*Task:*
Up to and including the line that contains "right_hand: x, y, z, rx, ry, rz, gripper", repeat each line of the data exactly, starting from the first.

*Data shown:*
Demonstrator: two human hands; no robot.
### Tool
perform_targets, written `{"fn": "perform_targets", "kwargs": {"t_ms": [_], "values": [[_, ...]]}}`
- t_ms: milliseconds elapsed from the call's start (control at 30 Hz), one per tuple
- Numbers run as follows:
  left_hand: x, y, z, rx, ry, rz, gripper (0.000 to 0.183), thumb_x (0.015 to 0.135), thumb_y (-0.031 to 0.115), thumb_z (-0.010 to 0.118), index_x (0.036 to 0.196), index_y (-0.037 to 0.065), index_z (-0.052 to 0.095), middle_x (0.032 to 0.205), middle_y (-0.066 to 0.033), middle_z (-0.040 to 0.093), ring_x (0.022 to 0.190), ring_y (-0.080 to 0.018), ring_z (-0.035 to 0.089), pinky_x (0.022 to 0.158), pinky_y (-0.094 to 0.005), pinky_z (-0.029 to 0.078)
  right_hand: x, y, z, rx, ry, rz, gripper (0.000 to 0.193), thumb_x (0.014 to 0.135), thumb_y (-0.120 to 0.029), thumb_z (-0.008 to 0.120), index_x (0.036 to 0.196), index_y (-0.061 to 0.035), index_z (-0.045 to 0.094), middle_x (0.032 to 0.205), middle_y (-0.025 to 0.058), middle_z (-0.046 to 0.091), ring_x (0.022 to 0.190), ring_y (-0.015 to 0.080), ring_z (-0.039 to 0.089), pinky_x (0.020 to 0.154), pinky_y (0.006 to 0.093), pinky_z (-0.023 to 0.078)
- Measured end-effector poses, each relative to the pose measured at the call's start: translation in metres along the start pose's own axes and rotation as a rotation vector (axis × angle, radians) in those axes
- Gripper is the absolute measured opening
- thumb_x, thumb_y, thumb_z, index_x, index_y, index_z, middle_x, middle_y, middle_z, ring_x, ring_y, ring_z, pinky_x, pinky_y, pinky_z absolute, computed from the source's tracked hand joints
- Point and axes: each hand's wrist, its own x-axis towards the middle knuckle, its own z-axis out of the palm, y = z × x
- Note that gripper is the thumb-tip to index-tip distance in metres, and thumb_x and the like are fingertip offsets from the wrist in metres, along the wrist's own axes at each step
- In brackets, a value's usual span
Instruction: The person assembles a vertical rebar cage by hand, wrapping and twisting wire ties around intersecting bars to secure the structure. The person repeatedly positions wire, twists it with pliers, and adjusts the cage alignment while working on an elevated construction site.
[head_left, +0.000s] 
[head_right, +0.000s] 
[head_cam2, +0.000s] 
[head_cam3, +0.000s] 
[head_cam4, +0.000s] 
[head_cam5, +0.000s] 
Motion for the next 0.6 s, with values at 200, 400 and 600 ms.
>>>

*Result:*
Demonstrator: two human hands; no robot.
### Tool
perform_targets, written `{"fn": "perform_targets", "kwargs": {"t_ms": [_], "values": [[_, ...]]}}`
- t_ms: milliseconds elapsed from the call's start (control at 30 Hz), one per tuple
- Numbers run as follows:
  left_hand: x, y, z, rx, ry, rz, gripper (0.000 to 0.183), thumb_x (0.015 to 0.135), thumb_y (-0.031 to 0.115), thumb_z (-0.010 to 0.118), index_x (0.036 to 0.196), index_y (-0.037 to 0.065), index_z (-0.052 to 0.095), middle_x (0.032 to 0.205), middle_y (-0.066 to 0.033), middle_z (-0.040 to 0.093), ring_x (0.022 to 0.190), ring_y (-0.080 to 0.018), ring_z (-0.035 to 0.089), pinky_x (0.022 to 0.158), pinky_y (-0.094 to 0.005), pinky_z (-0.029 to 0.078)
  right_hand: x, y, z, rx, ry, rz, gripper (0.000 to 0.193), thumb_x (0.014 to 0.135), thumb_y (-0.120 to 0.029), thumb_z (-0.008 to 0.120), index_x (0.036 to 0.196), index_y (-0.061 to 0.035), index_z (-0.045 to 0.094), middle_x (0.032 to 0.205), middle_y (-0.025 to 0.058), middle_z (-0.046 to 0.091), ring_x (0.022 to 0.190), ring_y (-0.015 to 0.080), ring_z (-0.039 to 0.089), pinky_x (0.020 to 0.154), pinky_y (0.006 to 0.093), pinky_z (-0.023 to 0.078)

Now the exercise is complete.